### EXERCISE OBJECTIVE
Please reproduce the data exactly, though every picture must stay out.

[INFORMATION PROVIDED — start]

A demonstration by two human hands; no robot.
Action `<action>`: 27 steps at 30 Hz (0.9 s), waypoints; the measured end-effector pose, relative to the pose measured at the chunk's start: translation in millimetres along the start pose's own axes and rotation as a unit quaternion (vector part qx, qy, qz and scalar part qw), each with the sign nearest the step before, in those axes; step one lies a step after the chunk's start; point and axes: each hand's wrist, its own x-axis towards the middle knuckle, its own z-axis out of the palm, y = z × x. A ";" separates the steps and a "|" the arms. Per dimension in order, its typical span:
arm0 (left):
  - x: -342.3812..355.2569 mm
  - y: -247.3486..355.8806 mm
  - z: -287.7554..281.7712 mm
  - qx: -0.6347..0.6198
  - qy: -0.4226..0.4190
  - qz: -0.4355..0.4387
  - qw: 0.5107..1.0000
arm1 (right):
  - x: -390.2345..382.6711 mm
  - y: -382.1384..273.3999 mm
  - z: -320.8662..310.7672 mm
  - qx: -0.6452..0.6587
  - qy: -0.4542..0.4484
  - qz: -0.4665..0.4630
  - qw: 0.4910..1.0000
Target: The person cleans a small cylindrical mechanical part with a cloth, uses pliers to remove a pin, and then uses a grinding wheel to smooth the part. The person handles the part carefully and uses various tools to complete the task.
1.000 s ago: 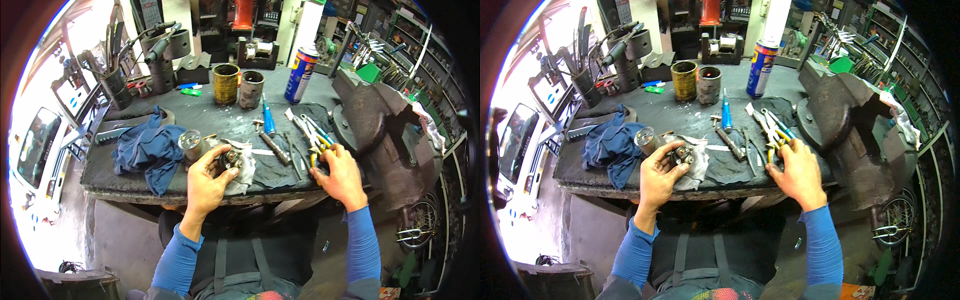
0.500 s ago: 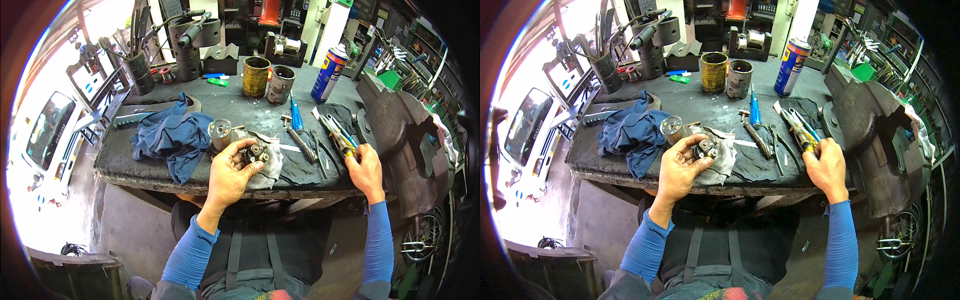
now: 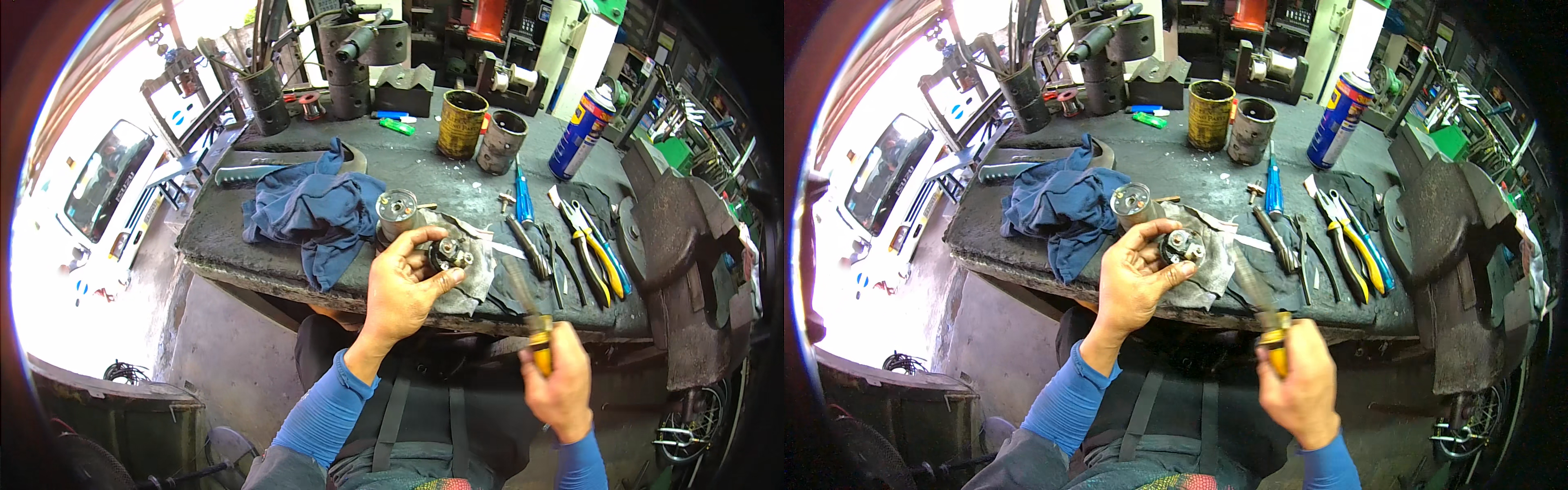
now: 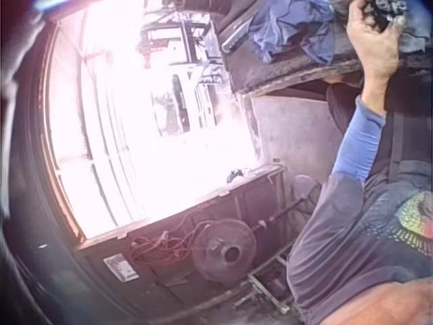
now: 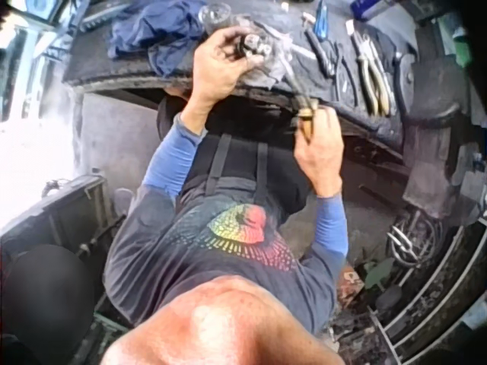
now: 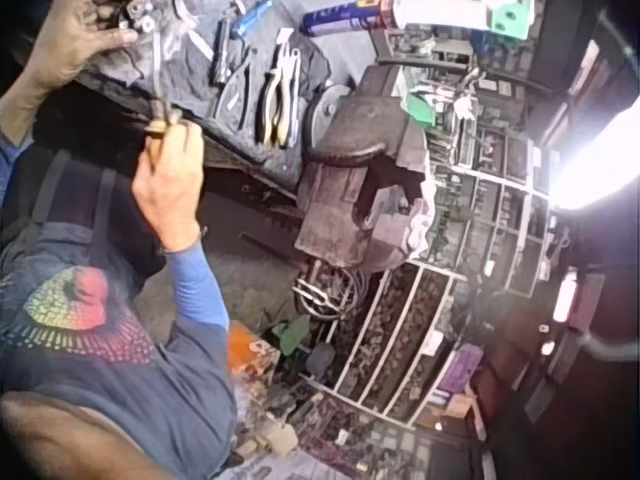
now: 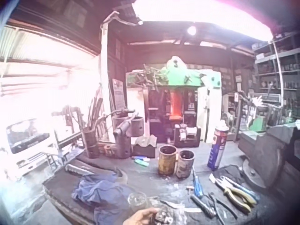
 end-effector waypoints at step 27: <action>-6.1 -14.6 3.6 0.091 0.026 0.139 0.986 | -9.4 -15.9 37.4 -0.083 0.005 0.039 0.996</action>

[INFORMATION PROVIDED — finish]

### REPLY TO THE EXERCISE
A demonstration by two human hands; no robot.
Action `<action>`: 27 steps at 30 Hz (0.9 s), waypoints; the measured end-effector pose, relative to the pose measured at the chunk's start: translation in millimetres along the start pose's own axes and rotation as a unit quaternion (vector part qx, qy, qz and scalar part qw), each with the sign nearest the step before, in those axes; step one lies a step after the chunk's start; point and axes: each hand's wrist, its own x-axis towards the middle knuckle, its own z-axis out of the palm, y = z × x. A ";" separates the steps and a "|" the arms. Per dimension in order, its typical span:
arm0 (left):
  - x: -342.3812..355.2569 mm
  - y: -247.3486..355.8806 mm
  - z: -287.7554..281.7712 mm
  - qx: -0.6347..0.6198
  - qy: -0.4226..0.4190
  - qz: -0.4355..0.4387
  - qw: 0.5107..1.0000
arm1 (right):
  - x: -390.2345..382.6711 mm
  - y: -382.1384..273.3999 mm
  - z: -320.8662..310.7672 mm
  - qx: -0.6452..0.6587
  - qy: -0.4542..0.4484
  - qz: -0.4665..0.4630
  - qw: 0.4910..1.0000
Target: The person cleans a small cylindrical mechanical part with a cloth, uses pliers to remove a pin, and then uses a grinding wheel to smooth the part. The person handles the part carefully and uses various tools to complete the task.
1.000 s ago: 
0.500 s ago: 
now: 
now: 
now: 
now: 
now: 
 end-effector waypoints at step 27: <action>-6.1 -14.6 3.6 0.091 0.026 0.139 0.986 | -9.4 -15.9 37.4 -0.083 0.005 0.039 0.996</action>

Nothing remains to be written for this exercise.